Traffic jams are booming, used for any type of alcohol. Depending on the type and quality of cork used:
– lower quality corks and short corks for beer and vodka;
– corks of medium quality and length for table wines, regional wines;
– top quality corks, long, without any loss (once called velvety), to the highest quality brand wines;
The cork bloom is the only one, the best closure lasted until the 20th century. The cork hegemony has been broken. Other types of bottle closures are developing rapidly. Aluminum closures are introduced, caps, synthetic stoppers.
Currently, we can distinguish closures:
– natural wine corks (otherwise known as solid corks) – most wines in the world are closed with natural corks, it is the best and most expensive cork closure. Such corks are cut from the bark of the cork oak in one piece. Such a cork meets all the requirements for a perfect closure for wine. It is intended for brand wines intended for longer aging.
– agglomerated wine corks - the cheapest type of cork, made of leftovers from the production of natural corks and other cork materials, it is nothing but small cork granules, which are glued with special glue and pressed (this kind of plywood). It is a low quality cork, which is often the cause of wine defects. However, due to its price, its production is constantly growing every year. Agglomerated corks are intended for wines ready for consumption, Such corks are rarely used for long-term storage of outstanding wines. Agglomerated traffic jams due to their low price, they are most often used for home wines. House wine corked with such a cork can be stored until 3-4 years.
– layered wine corks - it is an intermediate form between agglomerated and solid cork (intermediate in terms of quality and price). It is there, that layers are glued to the agglomerated cork 1 or two of solid cork. Layers can be stuck on one side as well as on both sides. If the solid layers are stuck on only one side, then, when corking the wine, we must remember, to direct the part of the cork with solid circles towards the inside of the bottle. House wine corked with such a cork can be stored until 4-6 years.

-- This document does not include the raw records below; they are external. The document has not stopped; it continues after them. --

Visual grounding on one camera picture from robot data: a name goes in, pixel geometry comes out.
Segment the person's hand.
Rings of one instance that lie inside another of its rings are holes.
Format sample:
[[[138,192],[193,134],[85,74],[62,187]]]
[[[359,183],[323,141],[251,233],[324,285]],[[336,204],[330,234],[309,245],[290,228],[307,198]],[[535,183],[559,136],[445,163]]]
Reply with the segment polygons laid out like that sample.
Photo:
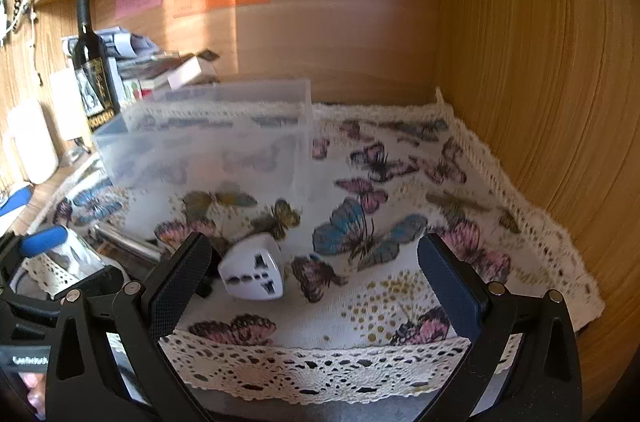
[[[27,387],[27,400],[35,408],[37,418],[46,420],[46,378],[44,373],[21,372],[20,378]]]

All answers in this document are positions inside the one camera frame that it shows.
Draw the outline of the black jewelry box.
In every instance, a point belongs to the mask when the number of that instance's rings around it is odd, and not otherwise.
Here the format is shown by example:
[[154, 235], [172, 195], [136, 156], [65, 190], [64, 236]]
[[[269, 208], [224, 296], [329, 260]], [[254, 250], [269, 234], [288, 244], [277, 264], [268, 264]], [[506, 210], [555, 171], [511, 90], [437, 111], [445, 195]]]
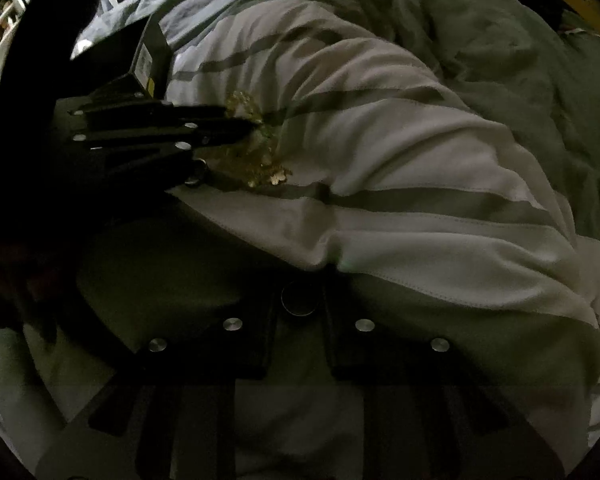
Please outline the black jewelry box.
[[152, 16], [141, 18], [94, 42], [70, 62], [65, 96], [161, 100], [166, 95], [172, 58], [159, 23]]

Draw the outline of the grey white striped duvet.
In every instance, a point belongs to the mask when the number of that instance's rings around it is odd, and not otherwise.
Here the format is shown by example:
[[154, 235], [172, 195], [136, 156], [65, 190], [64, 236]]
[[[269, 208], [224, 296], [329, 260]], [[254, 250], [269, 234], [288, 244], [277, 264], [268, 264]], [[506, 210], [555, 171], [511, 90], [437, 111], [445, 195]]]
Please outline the grey white striped duvet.
[[[166, 101], [259, 126], [173, 188], [92, 180], [38, 116], [145, 16]], [[477, 479], [600, 479], [600, 39], [517, 0], [31, 0], [0, 73], [0, 479], [140, 479], [140, 334], [228, 304], [282, 321], [234, 479], [351, 479], [360, 411], [281, 296], [471, 364]]]

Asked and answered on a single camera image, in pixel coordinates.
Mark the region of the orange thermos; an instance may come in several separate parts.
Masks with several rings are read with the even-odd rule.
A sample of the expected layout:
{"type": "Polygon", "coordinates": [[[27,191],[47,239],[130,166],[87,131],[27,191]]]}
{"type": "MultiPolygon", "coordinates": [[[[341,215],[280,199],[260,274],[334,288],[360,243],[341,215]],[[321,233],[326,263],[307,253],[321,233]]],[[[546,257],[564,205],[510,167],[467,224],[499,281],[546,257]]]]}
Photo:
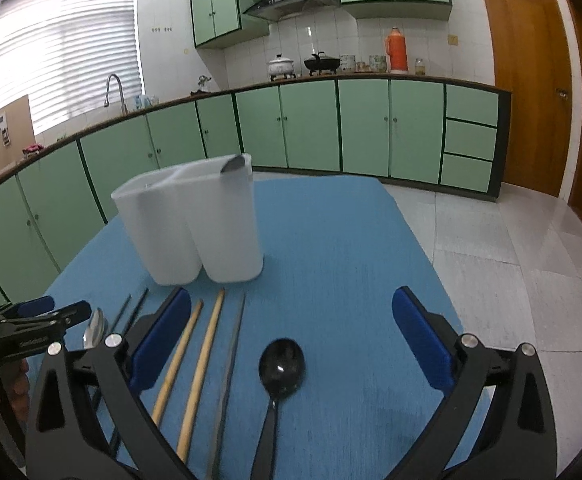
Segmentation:
{"type": "Polygon", "coordinates": [[[408,73],[406,38],[398,27],[393,27],[385,38],[385,52],[387,52],[391,73],[408,73]]]}

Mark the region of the glass jar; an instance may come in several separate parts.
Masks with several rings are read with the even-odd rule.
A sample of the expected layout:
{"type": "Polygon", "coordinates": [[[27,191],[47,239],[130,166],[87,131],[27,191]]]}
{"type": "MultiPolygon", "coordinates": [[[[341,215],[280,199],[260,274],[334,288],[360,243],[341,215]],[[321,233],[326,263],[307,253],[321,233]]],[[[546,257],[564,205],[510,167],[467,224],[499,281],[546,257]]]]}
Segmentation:
{"type": "Polygon", "coordinates": [[[425,68],[425,62],[422,58],[416,58],[415,60],[415,74],[418,76],[427,75],[427,69],[425,68]]]}

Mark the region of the white plastic utensil holder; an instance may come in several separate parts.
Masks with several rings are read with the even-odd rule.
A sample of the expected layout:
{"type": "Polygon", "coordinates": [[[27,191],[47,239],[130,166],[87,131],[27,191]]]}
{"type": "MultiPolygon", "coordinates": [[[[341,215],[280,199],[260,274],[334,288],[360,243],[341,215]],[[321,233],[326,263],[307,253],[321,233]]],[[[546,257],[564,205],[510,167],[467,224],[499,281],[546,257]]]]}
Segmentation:
{"type": "Polygon", "coordinates": [[[185,162],[131,178],[112,192],[120,220],[159,285],[186,285],[201,272],[215,283],[261,274],[252,157],[221,173],[236,154],[185,162]]]}

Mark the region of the green lower kitchen cabinets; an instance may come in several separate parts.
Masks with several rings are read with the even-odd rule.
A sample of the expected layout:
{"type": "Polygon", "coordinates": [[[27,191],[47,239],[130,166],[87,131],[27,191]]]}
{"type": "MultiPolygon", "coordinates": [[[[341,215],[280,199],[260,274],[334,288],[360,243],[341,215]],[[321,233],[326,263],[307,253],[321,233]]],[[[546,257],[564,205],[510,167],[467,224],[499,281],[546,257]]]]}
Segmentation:
{"type": "Polygon", "coordinates": [[[415,76],[321,76],[192,96],[91,127],[0,176],[0,306],[42,295],[144,172],[249,153],[255,169],[355,174],[495,200],[512,95],[415,76]]]}

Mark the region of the black range hood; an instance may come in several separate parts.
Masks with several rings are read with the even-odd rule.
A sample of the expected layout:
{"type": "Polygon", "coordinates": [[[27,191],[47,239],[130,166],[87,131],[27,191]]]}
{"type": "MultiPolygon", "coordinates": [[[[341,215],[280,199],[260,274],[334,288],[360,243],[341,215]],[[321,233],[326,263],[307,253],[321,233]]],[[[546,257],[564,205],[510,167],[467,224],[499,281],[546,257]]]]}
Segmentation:
{"type": "Polygon", "coordinates": [[[244,14],[277,23],[323,6],[340,6],[340,3],[340,0],[261,0],[245,10],[244,14]]]}

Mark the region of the window blind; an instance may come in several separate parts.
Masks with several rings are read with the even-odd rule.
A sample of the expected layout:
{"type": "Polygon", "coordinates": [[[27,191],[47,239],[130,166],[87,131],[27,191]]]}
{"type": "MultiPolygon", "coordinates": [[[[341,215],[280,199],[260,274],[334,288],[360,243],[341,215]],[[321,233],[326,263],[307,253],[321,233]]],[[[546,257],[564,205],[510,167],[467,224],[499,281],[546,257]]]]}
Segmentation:
{"type": "Polygon", "coordinates": [[[137,0],[0,3],[0,108],[28,96],[36,133],[143,90],[137,0]]]}

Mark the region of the silver metal spoon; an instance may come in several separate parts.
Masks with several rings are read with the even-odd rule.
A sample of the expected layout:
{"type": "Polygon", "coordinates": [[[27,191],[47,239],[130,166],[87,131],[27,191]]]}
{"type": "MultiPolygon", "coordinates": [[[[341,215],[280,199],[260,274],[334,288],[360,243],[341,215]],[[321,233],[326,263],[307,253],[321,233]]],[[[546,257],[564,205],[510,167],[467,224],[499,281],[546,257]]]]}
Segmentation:
{"type": "Polygon", "coordinates": [[[228,172],[240,170],[245,166],[245,158],[243,154],[236,154],[225,162],[224,166],[221,167],[222,174],[228,174],[228,172]]]}

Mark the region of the grey metal chopstick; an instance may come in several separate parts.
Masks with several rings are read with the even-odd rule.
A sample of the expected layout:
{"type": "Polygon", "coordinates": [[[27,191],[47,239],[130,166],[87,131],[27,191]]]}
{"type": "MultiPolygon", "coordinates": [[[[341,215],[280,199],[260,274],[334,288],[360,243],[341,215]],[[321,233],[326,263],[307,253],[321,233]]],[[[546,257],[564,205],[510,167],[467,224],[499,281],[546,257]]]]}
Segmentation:
{"type": "Polygon", "coordinates": [[[230,384],[231,379],[233,379],[233,367],[235,366],[237,349],[239,344],[239,336],[245,307],[245,296],[247,296],[247,294],[244,292],[240,300],[240,306],[236,316],[236,322],[235,325],[233,325],[233,333],[231,334],[231,341],[228,349],[228,356],[225,366],[225,374],[223,377],[223,382],[221,383],[221,392],[219,393],[218,396],[215,424],[211,441],[210,460],[206,469],[206,479],[219,478],[219,462],[221,461],[221,442],[223,442],[223,435],[225,430],[226,411],[230,394],[230,384]]]}

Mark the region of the black chopstick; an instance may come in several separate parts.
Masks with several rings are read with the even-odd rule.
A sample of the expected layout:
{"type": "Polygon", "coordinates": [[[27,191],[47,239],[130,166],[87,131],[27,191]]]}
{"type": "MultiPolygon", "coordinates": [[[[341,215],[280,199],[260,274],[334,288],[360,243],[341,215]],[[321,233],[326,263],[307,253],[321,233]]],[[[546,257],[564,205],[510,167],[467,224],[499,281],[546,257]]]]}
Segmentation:
{"type": "Polygon", "coordinates": [[[118,310],[118,312],[114,316],[113,322],[112,322],[111,326],[108,328],[108,334],[112,334],[115,332],[118,323],[120,323],[120,319],[122,318],[123,314],[125,313],[126,308],[128,307],[128,304],[130,303],[130,300],[131,300],[131,294],[127,295],[127,297],[125,298],[125,300],[122,304],[122,307],[120,307],[120,310],[118,310]]]}
{"type": "Polygon", "coordinates": [[[120,334],[123,337],[127,336],[131,327],[134,325],[134,322],[136,322],[138,315],[143,307],[144,302],[146,301],[148,294],[149,294],[149,288],[146,287],[145,289],[142,290],[142,293],[140,294],[139,298],[137,299],[136,303],[134,304],[134,307],[132,308],[130,315],[128,316],[128,319],[126,320],[126,322],[123,326],[123,330],[120,332],[120,334]]]}

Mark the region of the white cooking pot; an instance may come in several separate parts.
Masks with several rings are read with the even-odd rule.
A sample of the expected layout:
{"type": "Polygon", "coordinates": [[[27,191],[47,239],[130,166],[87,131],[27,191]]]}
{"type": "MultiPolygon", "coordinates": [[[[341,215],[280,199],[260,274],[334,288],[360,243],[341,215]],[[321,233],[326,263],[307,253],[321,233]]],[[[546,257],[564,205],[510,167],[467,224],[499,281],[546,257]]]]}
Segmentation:
{"type": "Polygon", "coordinates": [[[267,63],[267,73],[270,81],[295,78],[294,61],[278,53],[267,63]]]}

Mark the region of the blue tablecloth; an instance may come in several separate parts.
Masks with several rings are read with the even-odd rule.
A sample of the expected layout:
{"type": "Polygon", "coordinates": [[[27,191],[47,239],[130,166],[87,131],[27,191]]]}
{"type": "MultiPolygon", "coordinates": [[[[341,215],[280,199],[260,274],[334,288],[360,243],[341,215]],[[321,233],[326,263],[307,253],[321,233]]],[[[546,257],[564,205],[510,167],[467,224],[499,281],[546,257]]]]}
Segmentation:
{"type": "Polygon", "coordinates": [[[193,429],[188,467],[210,460],[218,396],[233,325],[245,307],[226,412],[219,474],[248,478],[268,398],[259,358],[278,338],[303,350],[305,376],[279,408],[275,477],[382,479],[402,460],[439,406],[392,315],[409,287],[429,310],[462,322],[428,257],[383,185],[372,178],[307,177],[254,185],[262,273],[237,284],[200,274],[189,287],[203,301],[161,431],[180,434],[193,373],[219,289],[226,296],[193,429]]]}

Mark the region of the wooden door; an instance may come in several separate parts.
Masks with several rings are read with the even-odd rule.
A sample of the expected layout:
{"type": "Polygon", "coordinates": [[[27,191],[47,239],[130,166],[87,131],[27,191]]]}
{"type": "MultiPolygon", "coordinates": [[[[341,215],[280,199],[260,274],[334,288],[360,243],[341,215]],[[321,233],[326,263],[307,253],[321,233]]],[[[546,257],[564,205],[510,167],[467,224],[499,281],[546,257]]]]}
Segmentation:
{"type": "MultiPolygon", "coordinates": [[[[569,52],[558,0],[484,1],[495,82],[512,92],[504,179],[556,196],[568,162],[574,60],[582,76],[582,0],[568,0],[576,21],[576,56],[569,52]]],[[[582,127],[573,175],[568,204],[582,221],[582,127]]]]}

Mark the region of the cardboard box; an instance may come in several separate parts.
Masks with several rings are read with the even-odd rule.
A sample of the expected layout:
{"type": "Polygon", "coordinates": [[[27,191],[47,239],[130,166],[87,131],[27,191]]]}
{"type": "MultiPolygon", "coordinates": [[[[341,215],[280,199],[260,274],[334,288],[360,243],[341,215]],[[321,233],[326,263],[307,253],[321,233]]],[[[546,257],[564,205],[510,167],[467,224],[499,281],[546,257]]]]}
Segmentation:
{"type": "Polygon", "coordinates": [[[0,108],[0,174],[20,162],[35,142],[28,96],[0,108]]]}

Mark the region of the black wok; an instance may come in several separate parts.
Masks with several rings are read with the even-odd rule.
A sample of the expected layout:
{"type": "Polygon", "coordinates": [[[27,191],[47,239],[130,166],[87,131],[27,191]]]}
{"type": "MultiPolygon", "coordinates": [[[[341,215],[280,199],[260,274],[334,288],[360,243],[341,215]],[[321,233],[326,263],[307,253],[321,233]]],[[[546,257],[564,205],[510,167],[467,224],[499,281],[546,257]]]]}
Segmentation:
{"type": "Polygon", "coordinates": [[[303,63],[311,76],[321,74],[335,75],[338,73],[341,60],[340,58],[333,58],[325,52],[320,51],[312,53],[309,58],[305,58],[303,63]]]}

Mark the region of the black plastic spoon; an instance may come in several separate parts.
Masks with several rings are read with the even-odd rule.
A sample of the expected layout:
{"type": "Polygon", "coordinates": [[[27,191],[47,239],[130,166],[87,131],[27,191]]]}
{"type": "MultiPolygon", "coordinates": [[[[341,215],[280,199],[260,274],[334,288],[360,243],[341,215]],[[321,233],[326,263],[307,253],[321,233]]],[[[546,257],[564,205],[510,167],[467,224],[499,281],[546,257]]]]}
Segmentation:
{"type": "Polygon", "coordinates": [[[274,475],[279,402],[300,387],[305,373],[304,354],[290,338],[272,341],[259,359],[259,379],[269,396],[259,443],[251,469],[251,479],[271,479],[274,475]]]}

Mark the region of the light wooden chopstick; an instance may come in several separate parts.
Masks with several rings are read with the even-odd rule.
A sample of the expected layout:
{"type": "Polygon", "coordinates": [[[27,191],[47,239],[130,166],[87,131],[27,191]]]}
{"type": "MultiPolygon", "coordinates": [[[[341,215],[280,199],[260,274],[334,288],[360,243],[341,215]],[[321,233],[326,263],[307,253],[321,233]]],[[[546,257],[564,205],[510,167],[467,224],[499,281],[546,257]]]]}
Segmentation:
{"type": "Polygon", "coordinates": [[[167,367],[165,378],[162,382],[160,392],[157,395],[157,400],[155,401],[152,411],[152,420],[157,426],[161,425],[167,402],[169,402],[169,396],[171,395],[172,388],[176,382],[181,361],[184,359],[189,340],[193,330],[195,329],[195,324],[197,324],[202,308],[203,301],[199,300],[192,309],[189,321],[181,333],[175,353],[171,359],[171,362],[169,362],[169,367],[167,367]]]}
{"type": "Polygon", "coordinates": [[[219,317],[221,316],[221,309],[223,308],[226,292],[225,289],[219,289],[212,314],[207,323],[204,339],[199,353],[197,366],[195,367],[195,374],[193,374],[191,388],[185,408],[183,423],[181,424],[180,434],[177,443],[176,453],[180,460],[187,463],[193,429],[195,429],[195,417],[197,417],[199,403],[201,399],[204,378],[209,365],[210,356],[212,352],[213,342],[217,330],[219,317]]]}

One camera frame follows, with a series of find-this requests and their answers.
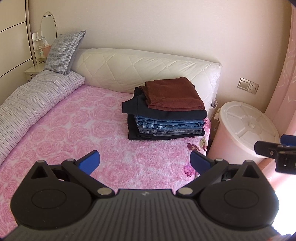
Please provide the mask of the maroon knitted cardigan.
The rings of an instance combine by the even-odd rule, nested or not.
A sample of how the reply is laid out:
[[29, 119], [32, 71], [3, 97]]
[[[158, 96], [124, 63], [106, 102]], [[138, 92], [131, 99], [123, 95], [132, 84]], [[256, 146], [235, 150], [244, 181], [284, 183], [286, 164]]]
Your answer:
[[149, 108], [164, 111], [205, 110], [195, 86], [185, 77], [147, 81], [140, 86]]

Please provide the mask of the pink curtain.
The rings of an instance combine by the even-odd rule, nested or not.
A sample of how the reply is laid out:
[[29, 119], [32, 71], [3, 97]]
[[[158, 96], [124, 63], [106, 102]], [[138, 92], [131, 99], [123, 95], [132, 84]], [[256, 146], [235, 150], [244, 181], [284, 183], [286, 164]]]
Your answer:
[[295, 134], [295, 29], [290, 31], [284, 66], [265, 115], [280, 136]]

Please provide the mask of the white lidded plastic bucket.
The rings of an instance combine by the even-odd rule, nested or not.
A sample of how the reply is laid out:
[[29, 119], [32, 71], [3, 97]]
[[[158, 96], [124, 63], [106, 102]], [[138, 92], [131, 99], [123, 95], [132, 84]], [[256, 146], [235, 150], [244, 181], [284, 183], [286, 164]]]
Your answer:
[[218, 129], [207, 157], [224, 159], [230, 164], [242, 164], [245, 160], [260, 163], [264, 156], [257, 155], [257, 141], [279, 143], [278, 130], [261, 111], [249, 104], [231, 101], [217, 110]]

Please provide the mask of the pink rose bed blanket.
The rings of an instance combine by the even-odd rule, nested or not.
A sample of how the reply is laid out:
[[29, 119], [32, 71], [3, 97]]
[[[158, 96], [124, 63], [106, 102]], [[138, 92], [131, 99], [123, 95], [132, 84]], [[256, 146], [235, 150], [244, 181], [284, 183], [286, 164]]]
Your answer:
[[113, 190], [177, 190], [195, 178], [190, 153], [206, 152], [210, 121], [205, 121], [202, 137], [130, 141], [121, 104], [131, 98], [83, 85], [28, 130], [1, 164], [1, 236], [16, 227], [10, 200], [37, 160], [60, 164], [97, 150], [100, 165], [92, 177]]

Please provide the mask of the folded blue jeans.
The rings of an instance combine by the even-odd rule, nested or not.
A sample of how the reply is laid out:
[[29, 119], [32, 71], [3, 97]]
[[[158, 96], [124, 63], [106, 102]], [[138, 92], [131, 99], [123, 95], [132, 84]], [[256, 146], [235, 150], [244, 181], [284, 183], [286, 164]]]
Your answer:
[[134, 117], [139, 133], [153, 136], [176, 136], [201, 134], [204, 120], [156, 120], [136, 115]]

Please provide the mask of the striped lilac rolled duvet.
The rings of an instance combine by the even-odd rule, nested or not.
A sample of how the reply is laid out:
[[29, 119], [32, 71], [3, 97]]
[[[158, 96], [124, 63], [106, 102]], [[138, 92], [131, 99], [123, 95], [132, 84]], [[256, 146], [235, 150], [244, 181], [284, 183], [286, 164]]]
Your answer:
[[1, 163], [27, 131], [56, 104], [85, 82], [85, 77], [45, 70], [18, 87], [1, 104]]

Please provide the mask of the cream quilted headboard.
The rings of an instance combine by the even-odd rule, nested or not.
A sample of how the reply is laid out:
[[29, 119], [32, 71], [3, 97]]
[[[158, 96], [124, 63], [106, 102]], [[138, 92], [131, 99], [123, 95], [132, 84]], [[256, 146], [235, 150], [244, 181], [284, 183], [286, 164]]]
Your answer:
[[221, 65], [201, 59], [130, 49], [80, 49], [71, 69], [85, 84], [133, 93], [147, 81], [186, 77], [196, 87], [210, 111], [221, 74]]

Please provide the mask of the white bedside table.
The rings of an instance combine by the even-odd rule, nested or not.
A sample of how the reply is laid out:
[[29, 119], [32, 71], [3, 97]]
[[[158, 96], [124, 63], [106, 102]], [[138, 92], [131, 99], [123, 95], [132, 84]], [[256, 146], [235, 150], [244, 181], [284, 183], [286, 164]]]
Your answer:
[[45, 63], [37, 64], [24, 71], [27, 81], [31, 81], [36, 75], [44, 70]]

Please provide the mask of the grey checked pillow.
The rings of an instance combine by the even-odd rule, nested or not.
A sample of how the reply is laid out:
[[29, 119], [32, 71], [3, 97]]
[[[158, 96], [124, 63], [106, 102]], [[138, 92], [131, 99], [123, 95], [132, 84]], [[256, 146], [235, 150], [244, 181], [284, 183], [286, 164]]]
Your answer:
[[49, 51], [44, 70], [68, 75], [86, 31], [59, 35]]

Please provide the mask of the white wardrobe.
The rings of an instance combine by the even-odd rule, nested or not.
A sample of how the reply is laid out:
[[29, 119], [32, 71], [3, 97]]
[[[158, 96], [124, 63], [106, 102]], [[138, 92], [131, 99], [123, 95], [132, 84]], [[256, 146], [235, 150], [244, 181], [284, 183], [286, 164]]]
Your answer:
[[26, 11], [26, 1], [1, 1], [1, 76], [34, 64]]

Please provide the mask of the oval vanity mirror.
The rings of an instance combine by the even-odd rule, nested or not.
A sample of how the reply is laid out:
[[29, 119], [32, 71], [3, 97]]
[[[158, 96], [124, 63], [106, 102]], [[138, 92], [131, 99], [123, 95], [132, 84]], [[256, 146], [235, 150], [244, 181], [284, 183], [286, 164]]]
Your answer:
[[52, 45], [57, 37], [57, 27], [54, 16], [49, 11], [45, 12], [41, 20], [41, 35], [44, 42]]

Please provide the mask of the beige switch and socket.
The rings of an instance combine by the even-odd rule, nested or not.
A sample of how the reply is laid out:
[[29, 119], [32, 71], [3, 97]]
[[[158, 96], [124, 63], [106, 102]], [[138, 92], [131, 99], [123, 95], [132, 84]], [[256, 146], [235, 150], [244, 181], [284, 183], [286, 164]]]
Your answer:
[[259, 84], [241, 77], [238, 82], [237, 88], [255, 95], [259, 88]]

– synthetic wine corks - they arouse the greatest controversy among winemakers. They were born in America where they are widely used. Currently, their production is constantly growing and gaining more and more popularity. They perfectly protect the wine, however, on the other hand, their tightness causes, that the wine does not mature during aging. Therefore, this type of cork is used for both white and table wines, for wines that are intended for quick consumption. Synthetic mushroom corks are very popular as a closure for cheaper sparkling wines. In home winemaking, we can also try synthetic plugs. Their biggest advantage will be this, that the corked wine will not start to leak and the cork will not start to mold, wines can be stored for many years.
– aluminum caps - increasingly used in winemaking. They guarantee almost hermetic closure, they do not affect the taste of the wine, wine so closed can be quickly opened without any additional "tools". For wines in traditional 750ml bottles and approx, The caps are used only in table wines. However, this type of closure is widely used for wines sold in larger bottles, e.g.: 2,5 i 5 liter.
– capsules - it is the cheapest bottle closure. The bottle caps did not gain popularity as a closure for wine, while some champagnes that mature before selling them are closed with caps, and only before they are put up for sale, the cap is replaced with a mushroom stopper.